00:23:54So he said, why don't we call it Helvetica?
00:24:00So in other words, this would be the Swiss typeface.
00:24:04And they agreed.
00:24:06And I think Helvetica was the perfect name at that time.
00:24:09And the Swiss typography at that time also was well known worldwide.
00:24:16So it was the best solution for Helvetica to get into the market.
00:24:22Once we introduced Helvetica, it really ran away.
00:24:27It was exactly what the designers were looking for.
00:24:32I mean, I don't think there's been such a hot thing since as the figure ground relationship properly executed.
00:24:41And it was, oh, just a landslide waiting to go down the mountain, you know.
00:24:48And away it went.
00:24:50I imagine there was a time when it just felt so good to take something,
00:25:19that was old and dusty and homemade and crappy looking and replace it with Helvetica.
00:25:26It just must have felt like you were scraping the crud off of, like, filthy old things
00:25:32and kind of restoring them to shining beauty.
00:25:35And in fact, you know, corporate identity in the 60s, that's what it sort of consisted of.
00:25:40You know, clients would come in and they'd have, like, you know, piles of goofy old brochures from the 50s,
00:25:48that had, like, shapes on them and, like, goofy bad photographs.
00:25:52They'd have some letterhead that would say amalgamated widget on the top
00:25:56and some goofy, maybe a script typeface above amalgamated widget.
00:25:59It would have, like, an engraving showing their headquarters in, you know, Paducah, Iowa,
00:26:04with smokestacks belching smoke, you know.

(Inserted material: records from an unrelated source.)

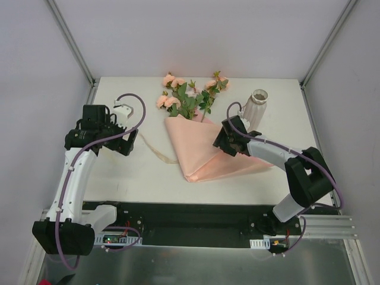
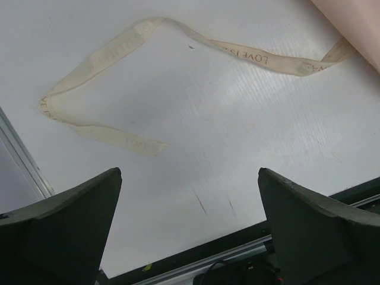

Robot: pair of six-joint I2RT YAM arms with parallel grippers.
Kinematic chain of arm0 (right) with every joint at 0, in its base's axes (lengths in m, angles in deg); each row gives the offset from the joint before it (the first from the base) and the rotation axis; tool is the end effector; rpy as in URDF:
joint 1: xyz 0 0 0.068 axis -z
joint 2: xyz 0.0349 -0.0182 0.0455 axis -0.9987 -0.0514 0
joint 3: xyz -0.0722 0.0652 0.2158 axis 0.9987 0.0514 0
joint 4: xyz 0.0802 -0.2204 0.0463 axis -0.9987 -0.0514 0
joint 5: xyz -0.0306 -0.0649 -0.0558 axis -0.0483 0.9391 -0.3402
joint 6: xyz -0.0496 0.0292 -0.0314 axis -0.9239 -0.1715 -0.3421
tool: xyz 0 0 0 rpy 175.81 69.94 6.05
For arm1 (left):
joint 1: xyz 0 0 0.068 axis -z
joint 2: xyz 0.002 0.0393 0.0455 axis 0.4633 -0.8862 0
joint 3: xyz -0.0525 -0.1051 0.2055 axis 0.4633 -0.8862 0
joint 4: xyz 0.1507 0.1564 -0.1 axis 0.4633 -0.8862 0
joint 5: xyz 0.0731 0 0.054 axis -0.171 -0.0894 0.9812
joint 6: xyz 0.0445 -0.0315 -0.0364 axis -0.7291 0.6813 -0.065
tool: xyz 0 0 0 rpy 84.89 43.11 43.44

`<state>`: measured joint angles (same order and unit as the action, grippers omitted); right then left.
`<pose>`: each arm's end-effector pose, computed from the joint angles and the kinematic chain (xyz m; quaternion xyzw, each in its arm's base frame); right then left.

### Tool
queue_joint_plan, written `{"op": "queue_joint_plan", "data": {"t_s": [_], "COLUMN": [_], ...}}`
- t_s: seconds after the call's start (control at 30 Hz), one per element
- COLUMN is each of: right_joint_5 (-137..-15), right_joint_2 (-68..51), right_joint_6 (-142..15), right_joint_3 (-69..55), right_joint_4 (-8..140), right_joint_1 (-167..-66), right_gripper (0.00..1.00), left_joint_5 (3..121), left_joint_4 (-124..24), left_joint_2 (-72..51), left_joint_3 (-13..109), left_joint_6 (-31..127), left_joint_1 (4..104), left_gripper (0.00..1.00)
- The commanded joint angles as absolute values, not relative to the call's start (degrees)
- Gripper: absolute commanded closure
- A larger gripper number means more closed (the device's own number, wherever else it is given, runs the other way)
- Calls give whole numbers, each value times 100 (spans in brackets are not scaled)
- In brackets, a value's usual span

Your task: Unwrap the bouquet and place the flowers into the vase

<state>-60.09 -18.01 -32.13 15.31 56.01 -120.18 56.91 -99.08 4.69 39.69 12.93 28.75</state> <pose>0.2710 0.1677 0.1635 0.0681 0.9270 0.1544 0.3348 0.2151 -0.0163 0.2976 0.2387 0.8822 -0.0299 0.4048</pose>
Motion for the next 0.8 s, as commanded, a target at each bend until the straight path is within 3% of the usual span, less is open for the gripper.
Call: {"op": "queue_joint_plan", "data": {"t_s": [0.0, 0.2, 0.3, 0.57, 0.77], "right_joint_5": [-5961, -5804, -5707, -5258, -6232], "right_joint_2": [-1953, -1778, -1672, -1882, -2620], "right_joint_6": [-3207, -3365, -3575, -4831, -5948], "right_joint_3": [1352, 1290, 1124, -490, -1486], "right_joint_4": [5675, 5596, 5587, 5719, 6132], "right_joint_1": [-11975, -12010, -12142, -13371, -14330], "right_gripper": [44, 58, 81, 87, 95], "left_joint_5": [5520, 5502, 5528, 6626, 8128], "left_joint_4": [-10238, -10309, -10309, -10081, -9782], "left_joint_2": [800, 827, 809, 616, 554], "left_joint_3": [4300, 4432, 4459, 4958, 5521], "left_joint_6": [1132, 1141, 1193, 1808, 2529], "left_joint_1": [2874, 2874, 2874, 2865, 2638], "left_gripper": [1, 1, 1, 1, 1]}}
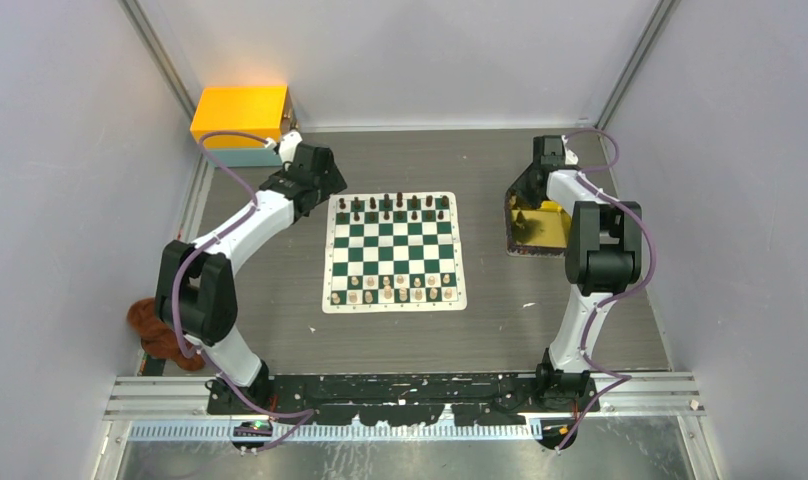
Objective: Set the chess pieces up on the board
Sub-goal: Pick up the chess piece from the storage box.
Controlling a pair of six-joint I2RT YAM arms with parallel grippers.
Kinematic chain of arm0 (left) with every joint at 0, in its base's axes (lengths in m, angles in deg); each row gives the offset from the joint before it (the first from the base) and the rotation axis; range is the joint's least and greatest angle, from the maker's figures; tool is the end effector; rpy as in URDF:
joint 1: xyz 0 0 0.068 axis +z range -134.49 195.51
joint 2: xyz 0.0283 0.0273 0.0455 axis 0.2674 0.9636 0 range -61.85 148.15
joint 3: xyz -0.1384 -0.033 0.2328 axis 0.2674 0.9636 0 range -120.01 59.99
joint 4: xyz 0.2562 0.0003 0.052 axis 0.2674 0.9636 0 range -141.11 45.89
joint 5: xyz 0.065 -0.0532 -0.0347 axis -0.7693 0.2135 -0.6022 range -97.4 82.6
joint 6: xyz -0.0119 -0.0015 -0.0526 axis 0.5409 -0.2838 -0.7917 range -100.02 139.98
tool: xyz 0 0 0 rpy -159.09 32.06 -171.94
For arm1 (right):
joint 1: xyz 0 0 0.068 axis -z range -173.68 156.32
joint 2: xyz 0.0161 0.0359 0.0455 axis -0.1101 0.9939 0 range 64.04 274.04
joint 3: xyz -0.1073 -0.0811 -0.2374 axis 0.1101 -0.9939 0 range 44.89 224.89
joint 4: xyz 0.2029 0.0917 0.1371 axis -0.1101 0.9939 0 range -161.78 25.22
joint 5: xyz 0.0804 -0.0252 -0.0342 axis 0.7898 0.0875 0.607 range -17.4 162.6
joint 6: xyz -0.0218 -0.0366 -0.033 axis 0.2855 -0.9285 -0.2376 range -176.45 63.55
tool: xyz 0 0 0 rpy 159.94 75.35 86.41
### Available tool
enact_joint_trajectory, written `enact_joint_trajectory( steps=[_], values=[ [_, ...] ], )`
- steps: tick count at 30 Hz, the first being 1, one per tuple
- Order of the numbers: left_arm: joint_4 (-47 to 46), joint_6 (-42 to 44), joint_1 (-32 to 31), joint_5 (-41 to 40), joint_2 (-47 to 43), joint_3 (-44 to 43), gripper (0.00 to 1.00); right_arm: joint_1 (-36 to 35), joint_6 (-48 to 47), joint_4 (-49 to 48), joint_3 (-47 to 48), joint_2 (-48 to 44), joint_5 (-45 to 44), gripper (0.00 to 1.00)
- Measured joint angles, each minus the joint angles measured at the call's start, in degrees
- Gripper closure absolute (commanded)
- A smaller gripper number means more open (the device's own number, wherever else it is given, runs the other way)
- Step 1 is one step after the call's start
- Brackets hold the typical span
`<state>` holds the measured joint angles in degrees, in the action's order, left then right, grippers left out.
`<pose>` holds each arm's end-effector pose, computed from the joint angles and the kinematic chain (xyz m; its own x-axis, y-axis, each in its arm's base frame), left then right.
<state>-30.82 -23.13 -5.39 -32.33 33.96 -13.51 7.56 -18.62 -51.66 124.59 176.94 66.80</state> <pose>0.3551 -0.1196 0.2667 -0.4846 -0.4783 -0.7323 -0.4076 0.8643 -0.2948 0.4259 -0.0128 0.1851 -0.5830 0.6229 -0.5216 0.5564 0.7740 0.3023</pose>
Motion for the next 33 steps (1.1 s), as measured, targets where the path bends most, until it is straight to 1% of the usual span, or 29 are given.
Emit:
enact_joint_trajectory(
  steps=[21, 28, 33],
  values=[
    [-0.5, 0.3, -0.5, 0.0, 1.1, -0.1, 0.08, 0.0, -0.2, -3.0, -0.2, 1.5, 1.7, 0.60],
    [-1.4, 0.9, -0.5, 0.0, 2.4, -0.2, 0.08, 0.0, -0.7, -3.7, -0.2, 1.9, 1.2, 0.69],
    [-1.7, 1.6, -0.5, 0.0, 3.3, -0.5, 0.08, -0.1, -1.0, -3.5, 0.6, 2.5, 0.3, 0.73]
  ],
)
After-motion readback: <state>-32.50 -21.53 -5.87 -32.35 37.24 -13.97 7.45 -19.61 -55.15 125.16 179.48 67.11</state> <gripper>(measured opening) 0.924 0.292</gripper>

00:26:07And then you'd go to a corporate identity consultant circa 1965, 1966,
00:26:12and they would take that and lay it here and say here's your current stationery and all it implies,
00:26:18and this is what we're proposing.
00:26:19And next to that, next to the belching smokestack and the nuptial script and the ivory paper,
00:26:26they'd have a crisp, bright white piece of paper, and instead of amalgamated widget founded in 1857,
00:26:33it just would say Widjko in Helvetica media.
00:26:37Can you imagine how bracing and thrilling that was?
00:26:39That must have seemed like you would crawl through a desert with your mouth just caked with filthy dust,
00:26:45and then someone's offering you a clear, refreshing, distilled, icy glass of water
00:26:50to kind of clear away all this horrible kind of, like, burden of history.
00:26:56It must have just been fantastic.
00:26:58And you know it must have been fantastic because it was done over and over and over again.
00:27:05So this is what I'm talking about. This is Life Magazine, 1953.
00:27:10One ad after another in here just kind of shows every single visual bad habit that was, like, endemic in those days.
00:27:18You've got, you know, zany hand lettering everywhere.
00:27:21Just swash typography to kind of signify elegance.
00:27:25Exclamation points, exclamation points, exclamation points.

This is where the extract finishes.